No I'm not saying the mechanism has changed, mob rule has probably been a thing since humans organised in groups larger than 5, but the scale and level of scrutiny definitely have.
I'm not familiar with the case of celebrities or Sinead O'Connor specifically, but no celebrity in my lifetime before the advent of this new wave of cancel culture has been completely cancelled the way they are today (even Michael Jackson, who had serious allegations of child molestation, had an O2 concert scheduled shortly before his death).
Even for the average person, if you lost your job due to anti-mob comments in the 50s that didn't bar you from ever finding a job again (which is the case for some today), and this is without even touching on the way some people have had their entire twitter history crawled and pulled apart from a time when they were generally very different people.
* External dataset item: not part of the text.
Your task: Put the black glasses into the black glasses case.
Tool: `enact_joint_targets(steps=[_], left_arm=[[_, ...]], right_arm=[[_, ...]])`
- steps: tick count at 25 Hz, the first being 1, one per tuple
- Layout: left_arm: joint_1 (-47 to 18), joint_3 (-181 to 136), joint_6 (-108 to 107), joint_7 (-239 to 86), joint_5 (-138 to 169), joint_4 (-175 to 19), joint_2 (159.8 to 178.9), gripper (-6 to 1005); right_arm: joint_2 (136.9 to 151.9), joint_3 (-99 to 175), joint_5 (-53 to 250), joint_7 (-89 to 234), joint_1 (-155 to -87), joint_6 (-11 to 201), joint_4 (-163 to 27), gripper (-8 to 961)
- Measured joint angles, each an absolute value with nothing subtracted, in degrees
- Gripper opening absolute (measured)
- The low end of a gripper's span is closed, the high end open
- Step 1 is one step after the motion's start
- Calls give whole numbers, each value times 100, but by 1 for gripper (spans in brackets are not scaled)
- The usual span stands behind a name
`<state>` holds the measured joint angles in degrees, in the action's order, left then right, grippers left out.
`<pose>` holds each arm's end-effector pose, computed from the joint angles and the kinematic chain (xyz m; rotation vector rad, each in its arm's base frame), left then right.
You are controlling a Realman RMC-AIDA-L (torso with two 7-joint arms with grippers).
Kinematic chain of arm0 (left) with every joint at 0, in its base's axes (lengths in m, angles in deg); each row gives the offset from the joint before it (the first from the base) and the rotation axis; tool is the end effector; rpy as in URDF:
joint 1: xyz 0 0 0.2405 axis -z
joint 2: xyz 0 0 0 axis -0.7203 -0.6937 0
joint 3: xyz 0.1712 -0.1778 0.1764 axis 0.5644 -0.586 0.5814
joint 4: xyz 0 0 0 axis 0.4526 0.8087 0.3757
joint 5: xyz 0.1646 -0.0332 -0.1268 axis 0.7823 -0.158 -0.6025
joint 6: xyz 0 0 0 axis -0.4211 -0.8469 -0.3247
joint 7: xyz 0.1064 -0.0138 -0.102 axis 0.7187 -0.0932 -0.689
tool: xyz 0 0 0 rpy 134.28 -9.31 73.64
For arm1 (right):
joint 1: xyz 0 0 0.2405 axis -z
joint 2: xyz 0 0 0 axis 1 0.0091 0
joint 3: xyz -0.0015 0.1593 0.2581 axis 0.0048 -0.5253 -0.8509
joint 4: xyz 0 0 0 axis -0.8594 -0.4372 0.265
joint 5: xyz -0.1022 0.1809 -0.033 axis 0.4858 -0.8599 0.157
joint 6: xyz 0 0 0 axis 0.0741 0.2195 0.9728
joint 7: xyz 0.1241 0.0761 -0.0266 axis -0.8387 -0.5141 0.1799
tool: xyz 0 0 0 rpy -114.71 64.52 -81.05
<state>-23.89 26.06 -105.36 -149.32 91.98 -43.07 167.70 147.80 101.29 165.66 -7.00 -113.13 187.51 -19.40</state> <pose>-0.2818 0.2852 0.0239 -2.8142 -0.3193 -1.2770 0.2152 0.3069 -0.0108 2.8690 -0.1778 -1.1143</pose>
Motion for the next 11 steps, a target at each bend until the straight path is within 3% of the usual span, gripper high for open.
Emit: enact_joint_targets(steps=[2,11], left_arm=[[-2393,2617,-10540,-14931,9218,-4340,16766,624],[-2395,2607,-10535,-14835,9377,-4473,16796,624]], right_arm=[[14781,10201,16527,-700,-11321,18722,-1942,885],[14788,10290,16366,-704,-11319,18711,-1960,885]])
As I said, this is probably a function of social media in the modern era more than anything else.
I think people would be blacklisted in exactly the same way in the 50s; this is all fairly well documented in relevant writings from the period.
I think we're in agreement that social media and specifically giving people access to publishing has changed the duration and discoverability of the speech.
Ah I didn't realise the Hollywood blacklist had been that serious! It's definitely not in my lifetime though, I wasn't around in the 50s. I'm also not sure that's a good example; you're talking about what could be termed a national security threat vs. something like saying you don't agree with unisex bathrooms. As I said, the scale is way out of whack.
I'd definitely be interested to see comparisons that are more like-for-like though, if they exist. I'm not familiar with "Time of the Toad", although from a brief look it seems to also deal with Cold War era issues? Again, this isn't a like-for-like comparison.
I'm not familiar with the case of celebrities or Sinead O'Connor specifically, but no celebrity in my lifetime before the advent of this new wave of cancel culture has been completely cancelled the way they are today (even Michael Jackson, who had serious allegations of child molestation, had an O2 concert scheduled shortly before his death).
Even for the average person, if you lost your job due to anti-mob comments in the 50s that didn't bar you from ever finding a job again (which is the case for some today), and this is without even touching on the way some people have had their entire twitter history crawled and pulled apart from a time when they were generally very different people.
As I said, this is probably a function of social media in the modern era more than anything else.